Customer Segmentation Analysis: A How-to Guide
Learn how to analyze customer segmentation in 2023.
What is customer segmentation analysis?
Customer segmentation analysis involves identifying the traits and behaviors that make some customer segments more valuable than others, as well as unearthing opportunities among segments you may have been underserving. With this data, you can direct most of your marketing resources to the customers who reflect those patterns to maximize ROI and retention.
Social scientist Daniel Yankelovich coined the term segmentation analysis in 1964, arguing: “Once you discover the most useful ways of segmenting a market, you have produced the beginnings of a sound marketing strategy.” At that time, companies relied on demographic data to segment their markets. But once they dug deeper, they found surprising insights that contradicted what they assumed about their customers.
Watchmakers, for example, discovered that lower-income customers were buying very expensive timepieces on special occasions. They also found that rich people were buying cheap wristwatches, only to discard them when they needed servicing or when a new style came along.

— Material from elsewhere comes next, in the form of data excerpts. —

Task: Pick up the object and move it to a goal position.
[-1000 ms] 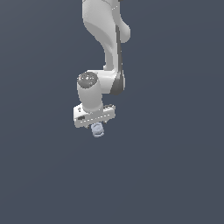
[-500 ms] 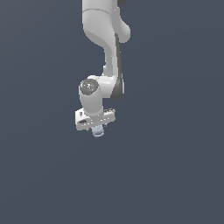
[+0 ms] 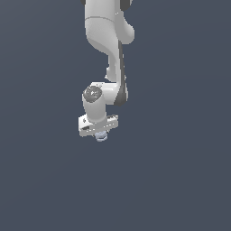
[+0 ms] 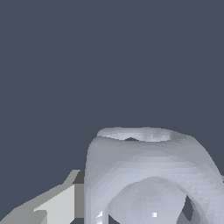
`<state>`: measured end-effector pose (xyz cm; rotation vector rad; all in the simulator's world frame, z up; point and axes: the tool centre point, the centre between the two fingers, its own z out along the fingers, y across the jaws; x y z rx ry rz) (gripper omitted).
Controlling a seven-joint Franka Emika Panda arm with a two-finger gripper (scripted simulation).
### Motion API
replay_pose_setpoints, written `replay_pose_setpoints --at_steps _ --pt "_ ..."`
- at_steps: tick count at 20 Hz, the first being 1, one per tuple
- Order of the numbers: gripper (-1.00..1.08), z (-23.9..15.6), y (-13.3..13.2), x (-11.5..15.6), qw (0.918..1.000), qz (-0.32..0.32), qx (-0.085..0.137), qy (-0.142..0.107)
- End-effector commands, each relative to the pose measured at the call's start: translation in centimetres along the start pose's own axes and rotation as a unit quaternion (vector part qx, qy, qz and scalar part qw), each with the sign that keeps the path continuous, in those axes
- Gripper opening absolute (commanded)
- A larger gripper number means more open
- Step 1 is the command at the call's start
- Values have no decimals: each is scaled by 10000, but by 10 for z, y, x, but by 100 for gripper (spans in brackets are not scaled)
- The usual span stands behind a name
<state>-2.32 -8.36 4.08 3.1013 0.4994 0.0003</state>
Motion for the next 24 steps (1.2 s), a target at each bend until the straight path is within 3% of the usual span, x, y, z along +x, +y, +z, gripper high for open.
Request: replay_pose_setpoints --at_steps 1,14,24 --pt "-100 1 0 0 10000 -3 2 -1" --pt "-100 -9 -7 2 10000 -1 0 0" --pt "-100 -67 -54 13 10000 -3 -5 -3"
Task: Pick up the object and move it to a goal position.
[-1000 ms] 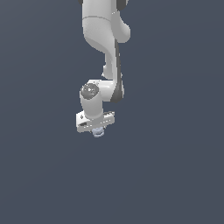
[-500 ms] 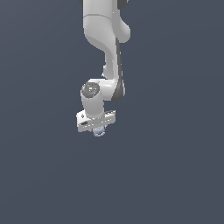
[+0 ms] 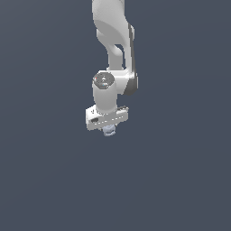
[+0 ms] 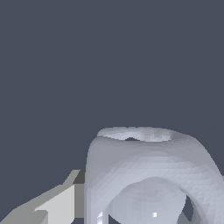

So makers of cheap watches added jewels to their designs and mimicked the features of higher-end timepieces, broadening their customer base as a result.
Imagine how much more nuance you can unearth today with advanced software for data collection and customer analytics.
Customer segmentation analysis guide
First steps in analyzing customer segments
Preparing the data
By the time you start customer segmentation analysis, you’ve already determined your basic customer segments based on factors you deem significant – for example, age, location, income, and device usage. Include a measure of customer value and quality, such as customer lifetime value (CLV), for each customer.
Your next step is to clear up and refine that data so you can find the patterns within it. First, you want to remove outliers – rare cases that can skew your analysis.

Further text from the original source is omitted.